Vivemos hoje uma realidade mórbida na nossa cidade. O teatro municipal serve muito mais para outras finalidades do que a principal, que é o teatro, como o próprio nome do espaço sugere. Muitos argumentos são utilizados como justificativa, a pouca produção, que por falta de incentivos tende a sucumbir, é um deles.

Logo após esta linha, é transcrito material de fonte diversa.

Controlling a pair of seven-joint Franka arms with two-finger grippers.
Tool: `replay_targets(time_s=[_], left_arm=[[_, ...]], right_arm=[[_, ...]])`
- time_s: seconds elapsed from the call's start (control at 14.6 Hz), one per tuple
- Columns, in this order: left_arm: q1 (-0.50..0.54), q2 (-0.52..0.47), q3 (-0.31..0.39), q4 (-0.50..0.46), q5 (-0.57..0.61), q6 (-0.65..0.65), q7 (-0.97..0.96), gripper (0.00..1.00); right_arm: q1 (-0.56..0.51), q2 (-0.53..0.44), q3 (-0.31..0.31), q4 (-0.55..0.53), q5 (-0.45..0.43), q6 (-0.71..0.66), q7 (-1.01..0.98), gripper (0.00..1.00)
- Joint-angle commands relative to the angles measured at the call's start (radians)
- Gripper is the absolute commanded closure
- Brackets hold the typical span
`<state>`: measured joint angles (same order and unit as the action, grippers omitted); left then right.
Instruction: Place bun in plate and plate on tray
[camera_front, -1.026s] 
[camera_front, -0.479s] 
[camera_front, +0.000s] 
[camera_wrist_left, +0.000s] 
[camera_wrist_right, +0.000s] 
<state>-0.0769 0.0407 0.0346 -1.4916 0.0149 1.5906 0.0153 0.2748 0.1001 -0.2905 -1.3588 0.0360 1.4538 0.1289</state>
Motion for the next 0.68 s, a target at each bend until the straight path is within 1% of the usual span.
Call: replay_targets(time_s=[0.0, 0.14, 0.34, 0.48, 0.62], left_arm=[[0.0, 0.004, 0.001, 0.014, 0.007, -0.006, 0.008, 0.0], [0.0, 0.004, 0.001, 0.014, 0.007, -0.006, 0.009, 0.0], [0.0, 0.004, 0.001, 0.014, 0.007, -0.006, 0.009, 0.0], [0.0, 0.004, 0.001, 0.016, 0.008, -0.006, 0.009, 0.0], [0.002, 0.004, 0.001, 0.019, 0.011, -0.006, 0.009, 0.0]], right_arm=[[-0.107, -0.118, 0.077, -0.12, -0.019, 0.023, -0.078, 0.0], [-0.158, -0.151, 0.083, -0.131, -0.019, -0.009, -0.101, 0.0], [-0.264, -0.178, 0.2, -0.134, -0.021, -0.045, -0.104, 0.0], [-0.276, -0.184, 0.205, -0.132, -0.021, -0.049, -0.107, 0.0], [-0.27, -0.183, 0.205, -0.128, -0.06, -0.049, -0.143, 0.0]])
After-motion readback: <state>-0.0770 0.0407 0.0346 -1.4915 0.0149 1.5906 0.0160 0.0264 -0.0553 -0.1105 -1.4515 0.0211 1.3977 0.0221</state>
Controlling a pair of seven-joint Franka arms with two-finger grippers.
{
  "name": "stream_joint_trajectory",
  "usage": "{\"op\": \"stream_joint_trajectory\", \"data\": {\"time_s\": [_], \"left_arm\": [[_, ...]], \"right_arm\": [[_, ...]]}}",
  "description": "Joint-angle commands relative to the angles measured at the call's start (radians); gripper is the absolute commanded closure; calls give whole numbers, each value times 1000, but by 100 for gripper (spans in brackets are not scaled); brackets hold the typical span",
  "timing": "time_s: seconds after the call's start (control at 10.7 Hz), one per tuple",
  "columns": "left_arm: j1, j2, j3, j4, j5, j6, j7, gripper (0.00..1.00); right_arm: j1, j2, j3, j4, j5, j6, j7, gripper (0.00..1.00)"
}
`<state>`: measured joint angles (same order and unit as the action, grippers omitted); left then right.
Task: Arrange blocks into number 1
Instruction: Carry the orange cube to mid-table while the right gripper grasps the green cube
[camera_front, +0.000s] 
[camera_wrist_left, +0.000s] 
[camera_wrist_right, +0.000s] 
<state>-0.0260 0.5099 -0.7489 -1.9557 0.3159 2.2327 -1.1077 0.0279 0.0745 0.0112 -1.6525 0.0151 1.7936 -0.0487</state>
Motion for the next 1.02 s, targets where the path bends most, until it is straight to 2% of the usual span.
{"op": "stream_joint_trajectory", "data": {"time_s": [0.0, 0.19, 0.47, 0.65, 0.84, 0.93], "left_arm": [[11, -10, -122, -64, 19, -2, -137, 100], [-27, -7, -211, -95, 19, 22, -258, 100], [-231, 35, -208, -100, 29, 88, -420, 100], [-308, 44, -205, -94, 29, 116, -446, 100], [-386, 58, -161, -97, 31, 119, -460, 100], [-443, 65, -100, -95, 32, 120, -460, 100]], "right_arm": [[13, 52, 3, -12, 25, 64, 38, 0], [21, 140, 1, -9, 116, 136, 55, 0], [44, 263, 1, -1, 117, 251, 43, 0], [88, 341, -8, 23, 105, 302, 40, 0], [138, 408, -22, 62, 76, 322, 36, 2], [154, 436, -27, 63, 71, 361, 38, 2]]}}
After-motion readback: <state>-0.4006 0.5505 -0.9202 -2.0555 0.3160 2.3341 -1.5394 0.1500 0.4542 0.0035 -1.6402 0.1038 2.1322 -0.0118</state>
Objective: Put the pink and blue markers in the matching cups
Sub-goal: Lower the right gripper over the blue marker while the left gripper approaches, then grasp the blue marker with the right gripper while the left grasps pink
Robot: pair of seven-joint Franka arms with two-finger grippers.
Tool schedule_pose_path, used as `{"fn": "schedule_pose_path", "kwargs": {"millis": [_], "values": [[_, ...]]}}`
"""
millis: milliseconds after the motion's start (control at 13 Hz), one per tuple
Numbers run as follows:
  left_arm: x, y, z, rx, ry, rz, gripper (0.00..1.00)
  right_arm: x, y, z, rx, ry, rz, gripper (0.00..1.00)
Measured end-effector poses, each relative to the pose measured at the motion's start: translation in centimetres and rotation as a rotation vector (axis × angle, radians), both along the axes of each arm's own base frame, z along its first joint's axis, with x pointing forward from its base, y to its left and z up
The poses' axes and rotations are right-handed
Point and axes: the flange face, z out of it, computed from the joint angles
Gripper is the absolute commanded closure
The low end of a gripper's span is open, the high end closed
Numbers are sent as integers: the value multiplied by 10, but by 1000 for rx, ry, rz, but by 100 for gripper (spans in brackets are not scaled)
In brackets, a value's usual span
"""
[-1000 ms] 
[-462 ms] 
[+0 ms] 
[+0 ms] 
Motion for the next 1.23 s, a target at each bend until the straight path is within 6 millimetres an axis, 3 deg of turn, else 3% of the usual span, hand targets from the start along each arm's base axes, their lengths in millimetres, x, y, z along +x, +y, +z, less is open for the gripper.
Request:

Nosso teatro nunca teve um diretor, suas leis de funcionamento não beneficiam os artistas, o espaço passa a maior parte do tempo ocioso (fechado, mofando) a renda nunca foi revertida para o benefício do mesmo, o palco nunca teve qualidade técnica para receber bons espetáculos (iluminação, piso, cortinas, tapadeiras e rotunda, altura para elevação de cenários, etc), a pauta é muito obscura, no sentido de estar vazia e poder ser ocupada preferencialmente por espetáculos de teatro... Enfim, é difícil querer fazer arte em Santa Cruz do Capibaribe!
Se for enumerar todos os fatores que desestimulam a produção teatral na cidade, teria que passar por questões políticas e até pessoais e isso não constrói. Porém nosso povo tem a vontade, o que faz com que tenhamos esperanças num futuro, que não vislumbro tão próximo, mas que podemos lutar para que se aproxime.
Quero com esse pequeno artigo, começar uma discussão acerca do fazer arte em nossa cidade. Gostaria muito da opinião e da colaboração de todos para que o assunto possa ser enriquecido coletivamente. Não sou dono da verdade, não sei tudo e nem lembro tudo. Poste seu comentário!